There are always going to be things that we look to. I think there are several things that Bruce -- just look at Bruce's remarks with regard to, you know, whether it was the early extinguishment of the line of credit, the integration things, many other points -- just parse through the things that Bruce said -- the increase in the Sarbanes-Oxley cost that hit us this year, and you know, just whenever you are rolling out and when you birth a baby, if you will, when you increase by 50% -- 50% -- in your operations, it takes a little bit. You've got to change some diapers and get things going.

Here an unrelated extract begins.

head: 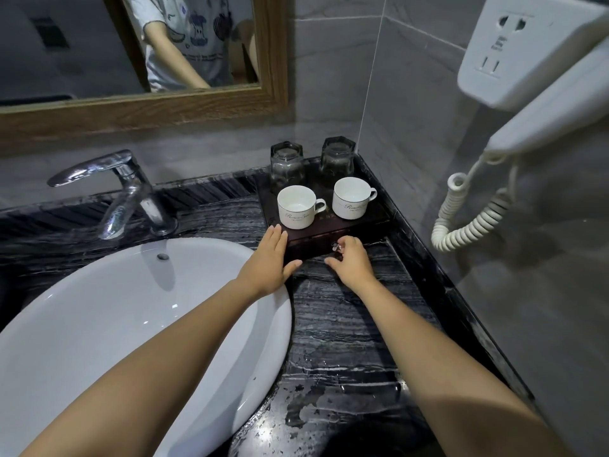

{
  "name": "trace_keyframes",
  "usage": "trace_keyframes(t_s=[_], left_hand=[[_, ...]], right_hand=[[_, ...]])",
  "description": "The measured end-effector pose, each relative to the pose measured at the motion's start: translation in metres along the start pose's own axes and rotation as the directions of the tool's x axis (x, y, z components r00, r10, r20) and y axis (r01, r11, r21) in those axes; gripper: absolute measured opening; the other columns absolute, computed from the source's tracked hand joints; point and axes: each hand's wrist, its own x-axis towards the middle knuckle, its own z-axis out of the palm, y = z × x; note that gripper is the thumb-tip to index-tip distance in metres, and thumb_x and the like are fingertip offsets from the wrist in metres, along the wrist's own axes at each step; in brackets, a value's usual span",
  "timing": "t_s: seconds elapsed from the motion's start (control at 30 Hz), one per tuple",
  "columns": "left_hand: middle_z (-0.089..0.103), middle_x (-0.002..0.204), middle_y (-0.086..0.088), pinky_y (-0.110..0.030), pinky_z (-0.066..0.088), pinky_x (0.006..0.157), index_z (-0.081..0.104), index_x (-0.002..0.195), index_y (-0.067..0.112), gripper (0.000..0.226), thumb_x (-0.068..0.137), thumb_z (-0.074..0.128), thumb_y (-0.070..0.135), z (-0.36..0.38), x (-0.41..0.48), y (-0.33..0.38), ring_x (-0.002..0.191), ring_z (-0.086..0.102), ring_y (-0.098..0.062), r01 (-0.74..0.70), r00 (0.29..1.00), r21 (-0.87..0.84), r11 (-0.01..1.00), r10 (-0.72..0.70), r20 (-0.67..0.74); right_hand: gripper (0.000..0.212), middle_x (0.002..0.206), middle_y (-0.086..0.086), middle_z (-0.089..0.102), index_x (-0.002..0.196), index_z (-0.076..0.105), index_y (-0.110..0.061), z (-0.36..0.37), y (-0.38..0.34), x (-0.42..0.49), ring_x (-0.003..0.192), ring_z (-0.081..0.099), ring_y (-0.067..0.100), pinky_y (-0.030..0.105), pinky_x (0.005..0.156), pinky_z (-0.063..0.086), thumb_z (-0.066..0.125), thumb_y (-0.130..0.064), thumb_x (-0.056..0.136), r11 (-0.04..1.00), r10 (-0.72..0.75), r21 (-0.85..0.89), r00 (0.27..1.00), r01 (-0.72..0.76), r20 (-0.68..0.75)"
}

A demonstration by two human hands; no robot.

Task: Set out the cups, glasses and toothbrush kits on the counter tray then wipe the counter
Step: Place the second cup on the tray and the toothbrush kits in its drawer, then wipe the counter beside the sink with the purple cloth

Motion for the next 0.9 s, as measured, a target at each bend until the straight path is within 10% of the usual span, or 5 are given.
trace_keyframes(t_s=[0.53, 0.9], left_hand=[[0.021, 0.155, -0.01, -0.044, 0.019, 0.116, 0.017, 0.147, 0.013, 0.066, 0.094, 0.035, 0.048, -0.046, -0.086, -0.041, 0.144, 0.014, -0.029, 0.019, 0.982, 0.286, 0.958, -0.071, 0.173], [0.041, 0.147, -0.004, -0.033, 0.028, 0.11, 0.041, 0.137, 0.017, 0.053, 0.091, 0.045, 0.043, -0.082, -0.252, -0.112, 0.135, 0.036, -0.024, 0.073, 0.962, 0.083, 0.994, -0.092, 0.257]], right_hand=[[0.081, 0.154, 0.019, 0.018, 0.146, 0.018, -0.006, -0.003, -0.084, -0.084, 0.141, 0.016, 0.037, 0.046, 0.113, 0.024, 0.048, -0.055, 0.088, 0.918, 0.134, -0.395, 0.962, -0.03, 0.239], [0.083, 0.158, 0.008, 0.023, 0.15, 0.016, -0.009, 0.054, -0.167, -0.216, 0.143, 0.025, 0.028, 0.04, 0.116, 0.023, 0.048, -0.055, 0.088, 0.841, 0.172, -0.523, 0.849, 0.136, 0.499]])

But on the long term, it's pretty impressive, that massive -- we had a wonderful opportunity of getting some more shareholders in. We've had a wonderful opportunity of getting a lot more communities to operate. We're spreading more pharmacy work and now putting into play this rehabilitation services. So things I think are very good. It's just that there shouldn't be disappointment, really, but I recognize that the market has different ways of looking at it. We never said that we would have X or Y. But we continue to do what we say we're going to do, and I know that it will bear fruit.
Chuck Lipson - Analyst
Keep up the good work.
Operator
Thank you. At this time, I would like to turn the call over to Evrett Benton for closing remarks.
Evrett Benton - President and CEO
Well, I could go through a long soliloquy, but it's obvious that we just want to thank you all for joining us on this second-quarter conference call. We look forward to speaking to you again on our third-quarter conference call, I think about the middle of November. So, thank you all very, very much. Bye-bye.
Operator
This concludes today's conference. You may now disconnect.